Living with family for awhile sounds like it could be fine. When I got my proton radiation, I sometimes overheard others (standing next in line to them, etc.) talk about how they were from other states (Hawaii, Idaho, Alaska, etc at my center) and how their insurance paid for them to stay in hotels for all those weeks, depending on their situations and medical recommendations, so that's maybe an option too. I also met some other people at the center who were staying with relatives who lived closer than they did to the center (as in your Boston case) and they all seemed to be doing fine with that. One woman and her husband who live over on the Olympic Peninsula (a good 1-2 hours away from Seattle and requiring a ferry ride) were staying here in Seattle with their daughter, and they were loving it, because they got to see their grandchildren all the time. Another couple who lived out of state were staying with their adult child who lives in Yakima (clear on the other side of the mountains here), but were making the 2-3 hour drive to and from every day, but that worked out for them (that's a lot! The mountain passes get snowy and sometimes are closed in fall and winter.).

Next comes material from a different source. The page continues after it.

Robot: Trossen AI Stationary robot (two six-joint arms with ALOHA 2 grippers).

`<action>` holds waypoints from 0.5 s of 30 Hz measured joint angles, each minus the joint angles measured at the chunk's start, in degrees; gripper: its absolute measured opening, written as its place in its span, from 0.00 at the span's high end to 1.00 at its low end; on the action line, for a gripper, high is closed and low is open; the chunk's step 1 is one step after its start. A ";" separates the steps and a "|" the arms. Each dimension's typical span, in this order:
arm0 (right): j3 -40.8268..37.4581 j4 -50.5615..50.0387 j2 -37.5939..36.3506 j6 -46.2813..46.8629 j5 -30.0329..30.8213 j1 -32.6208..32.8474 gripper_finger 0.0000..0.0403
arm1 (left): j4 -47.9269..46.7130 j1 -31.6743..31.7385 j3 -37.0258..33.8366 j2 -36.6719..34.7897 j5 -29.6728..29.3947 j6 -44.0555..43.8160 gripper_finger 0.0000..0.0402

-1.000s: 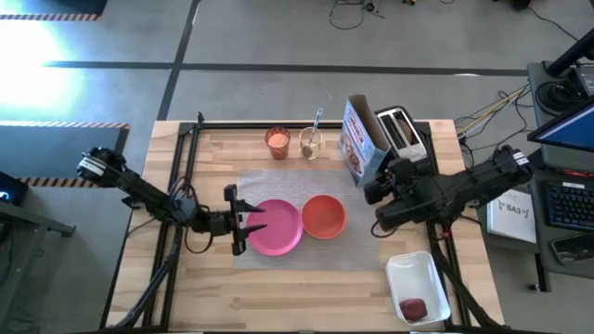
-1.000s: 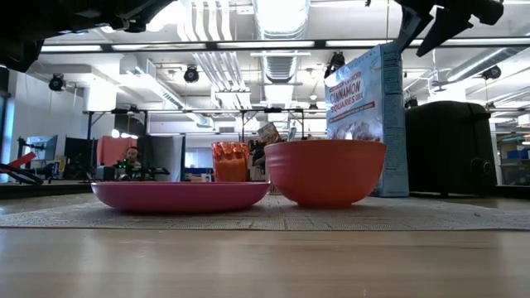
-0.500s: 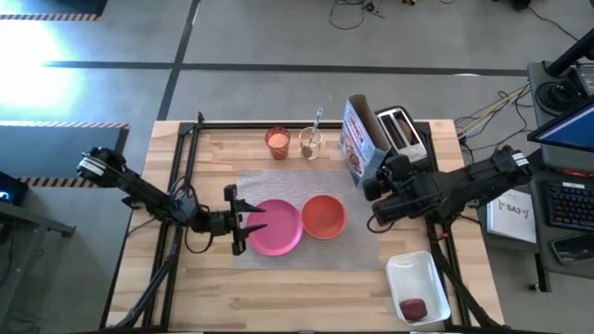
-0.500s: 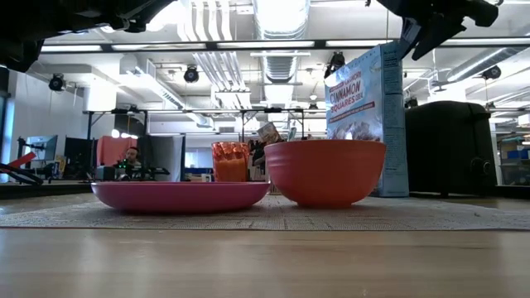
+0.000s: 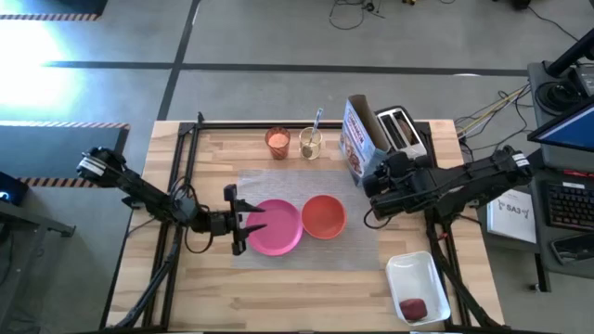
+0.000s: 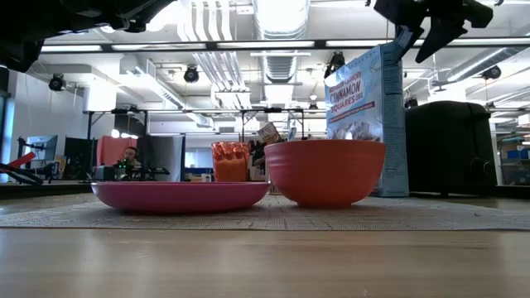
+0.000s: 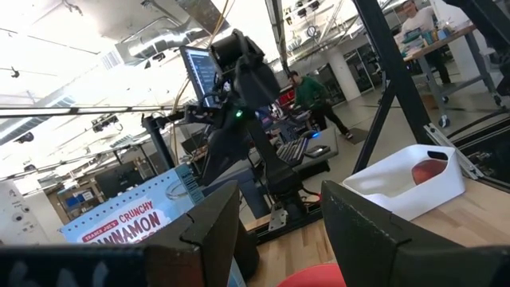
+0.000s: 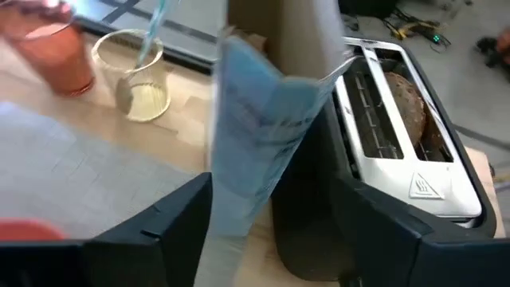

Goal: Arrange a breakfast setting
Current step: Pour the cereal from the cereal box into the orange bowl

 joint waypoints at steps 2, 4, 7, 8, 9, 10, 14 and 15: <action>-0.02 0.35 0.36 -0.02 0.02 -1.38 0.35 | 0.01 0.00 0.00 0.00 -0.01 0.00 0.60; -0.04 1.73 0.83 -1.17 -0.41 -2.54 0.33 | 0.00 0.00 0.00 0.00 0.00 0.00 0.60; -0.06 5.61 1.28 -5.61 -3.16 -3.83 0.32 | 0.00 0.00 0.00 0.00 0.00 0.00 0.60; -0.06 7.09 1.50 -7.37 -3.75 -4.10 0.32 | -0.02 0.00 0.00 0.00 0.00 0.00 0.60; -0.06 8.32 1.69 -8.85 -4.04 -4.33 0.32 | -0.02 0.00 0.00 0.00 -0.01 0.00 0.60; -0.06 9.17 1.91 -9.99 -4.06 -4.55 0.32 | -0.04 0.00 0.00 0.00 0.00 0.00 0.60; -0.16 9.84 2.63 -12.01 -4.06 -6.37 0.32 | -0.04 0.00 0.00 0.00 -0.02 0.00 0.60; -0.26 9.85 2.73 -12.18 -4.07 -6.81 0.32 | -0.02 0.00 0.00 0.00 0.00 0.00 0.60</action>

Also, I had said something earlier about your tumor being on the right side and maybe not as needing of protons as some others, but I also remember someone's post on here about that. In that case the person's father or father-in-law was a doctor and he said that he thought it was wrong to assume that the right sided tumors didn't necessarily need proton, rather than photon, because per his expertise, the heart is essentially located in the center of our chests and there is definitely a chance of heart damage for right sided tumors also. I think this man was a general practitioner of some kind and not any sort of radiation or oncology specialist, but he did have medical training and knew some anatomy.

Cowgirl13

Macdebbie, I'm absolutely speechless at what you have been through. I've never heard of the breast surgeon driving the onc and radiologist docs. Surgeons cut. Oncologists drive chemo and hormonals. Radiologists drive radiology. I hope today is better for you. Keep us posted.